Problem details: Look through the listing below for the string "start". Say how many lines hold it, and nothing else.

= = = = = = =

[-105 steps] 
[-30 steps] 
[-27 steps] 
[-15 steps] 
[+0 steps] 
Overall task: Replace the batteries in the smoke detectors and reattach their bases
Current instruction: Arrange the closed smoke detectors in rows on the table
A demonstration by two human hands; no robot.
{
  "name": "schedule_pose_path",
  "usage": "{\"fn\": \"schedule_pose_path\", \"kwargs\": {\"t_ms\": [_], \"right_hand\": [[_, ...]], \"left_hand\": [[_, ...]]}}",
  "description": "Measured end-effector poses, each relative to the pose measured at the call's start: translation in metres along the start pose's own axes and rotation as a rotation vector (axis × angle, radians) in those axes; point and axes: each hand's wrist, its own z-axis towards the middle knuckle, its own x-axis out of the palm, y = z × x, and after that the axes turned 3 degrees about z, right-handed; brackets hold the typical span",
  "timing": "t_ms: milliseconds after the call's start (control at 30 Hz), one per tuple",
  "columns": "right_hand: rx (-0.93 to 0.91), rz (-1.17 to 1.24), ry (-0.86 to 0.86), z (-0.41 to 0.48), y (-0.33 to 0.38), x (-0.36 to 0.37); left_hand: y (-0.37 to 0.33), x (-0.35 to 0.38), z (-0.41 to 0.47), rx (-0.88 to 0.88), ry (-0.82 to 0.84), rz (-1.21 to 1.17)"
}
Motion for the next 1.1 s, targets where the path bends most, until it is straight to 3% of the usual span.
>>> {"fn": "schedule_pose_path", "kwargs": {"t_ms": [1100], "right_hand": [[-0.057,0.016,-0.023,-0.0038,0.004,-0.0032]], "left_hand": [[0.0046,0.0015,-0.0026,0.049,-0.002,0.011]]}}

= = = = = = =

Your solution: 2